In his interview Duthie also said it was important to "educate" people that they could be vulnerable to rape.
"We do need to educate people that if they go out and get hammered they are vulnerable – vulnerable to being assaulted – vulnerable to falling over and vulnerable to being raped," he said.
Hayes said his comments were "worrying" and accused him of normalising "victim blaming".
"Such comments frighteningly normalise ‘victim blaming’; they re-allocate blame from the perpetrator to the victim. He goes on to say that vulnerability includes ‘drink, drugs, mental health, age’ – none of which should be regarded as invitations to rape. The problem is not that of ‘vulnerability’ but of a ‘macho culture’ which breeds the notion of male entitlement – it is a culture which is further fed by a police force which consistently fails women through disbelief, victim blaming, failure to investigate and falsification of records.

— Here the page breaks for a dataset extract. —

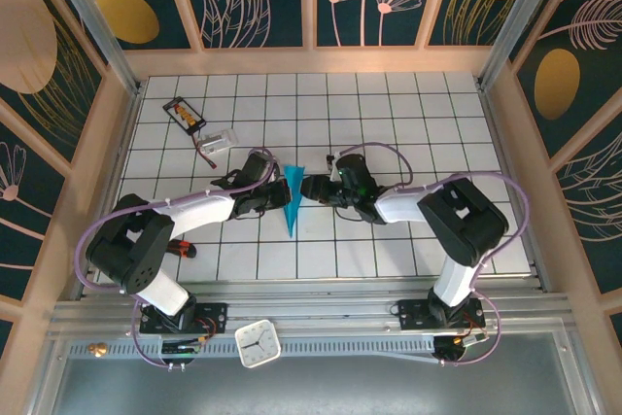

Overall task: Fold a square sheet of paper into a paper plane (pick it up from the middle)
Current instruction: Move a paper plane to the center of the table.

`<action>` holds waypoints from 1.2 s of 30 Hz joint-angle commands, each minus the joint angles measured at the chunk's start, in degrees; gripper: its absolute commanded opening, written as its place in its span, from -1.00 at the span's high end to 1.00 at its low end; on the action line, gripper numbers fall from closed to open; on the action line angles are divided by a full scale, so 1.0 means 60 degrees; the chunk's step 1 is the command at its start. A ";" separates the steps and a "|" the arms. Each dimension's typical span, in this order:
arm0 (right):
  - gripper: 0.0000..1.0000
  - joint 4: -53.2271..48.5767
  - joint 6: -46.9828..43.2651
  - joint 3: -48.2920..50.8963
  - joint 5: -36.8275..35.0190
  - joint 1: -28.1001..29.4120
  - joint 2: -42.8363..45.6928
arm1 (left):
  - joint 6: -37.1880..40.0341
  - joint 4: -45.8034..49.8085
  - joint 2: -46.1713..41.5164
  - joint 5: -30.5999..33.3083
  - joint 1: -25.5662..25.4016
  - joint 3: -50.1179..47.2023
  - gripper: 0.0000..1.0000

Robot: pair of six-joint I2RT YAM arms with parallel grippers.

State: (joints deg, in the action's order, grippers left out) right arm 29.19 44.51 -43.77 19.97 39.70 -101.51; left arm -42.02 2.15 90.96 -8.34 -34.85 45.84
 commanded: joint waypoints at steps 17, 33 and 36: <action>1.00 -0.0318 -0.0058 -0.0449 -0.0171 -0.0274 -0.0990 | -0.0625 -0.0895 -0.1390 -0.0445 0.0423 -0.0805 0.07; 1.00 -0.0280 -0.0080 -0.0299 -0.0252 -0.0286 -0.1012 | -0.1405 -0.2374 0.0385 -0.1877 0.0993 -0.0985 0.25; 1.00 -0.0280 -0.0093 -0.0293 -0.0252 -0.0286 -0.0999 | -0.1334 -0.2524 0.0690 -0.1921 0.1019 -0.0898 0.37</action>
State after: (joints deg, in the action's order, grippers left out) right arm 26.98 45.28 -46.11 18.52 38.13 -106.94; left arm -49.98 -10.96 93.30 -18.92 -29.17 40.38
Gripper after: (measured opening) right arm 0.060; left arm 0.323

"We would therefore suggest that Sapphire shifts its tactics away from educating women, to focus on the ‘macho culture’ it fosters," she told The Huffinton Post UK.
"The women’s sector has decades of experience in dealing with issues of rape and assault, and would welcome any meaningful attempt on the part of the Met, to engage and share learnings in formulating such strategies."
Holly Dustin, Director of the End Violence Against Women Coalition, welcomed the targeting of pubs, but said there needed to be ongoing "public campaigns".
“But this must be part of a wider programme of work to prevent rape and sexual violence such as investment in ongoing public campaigns that focus on the attitudes and behaviour of potential perpetrators, rather than women," she told The Huffington Post UK.
“We also want to see a priority made of work with young people in school, particularly boys, which challenges attitudes that condone sexual violence and discusses consent and respect. It is also vital that for women and girls who do experience assault, there are adequately funded women's services in the community to support them."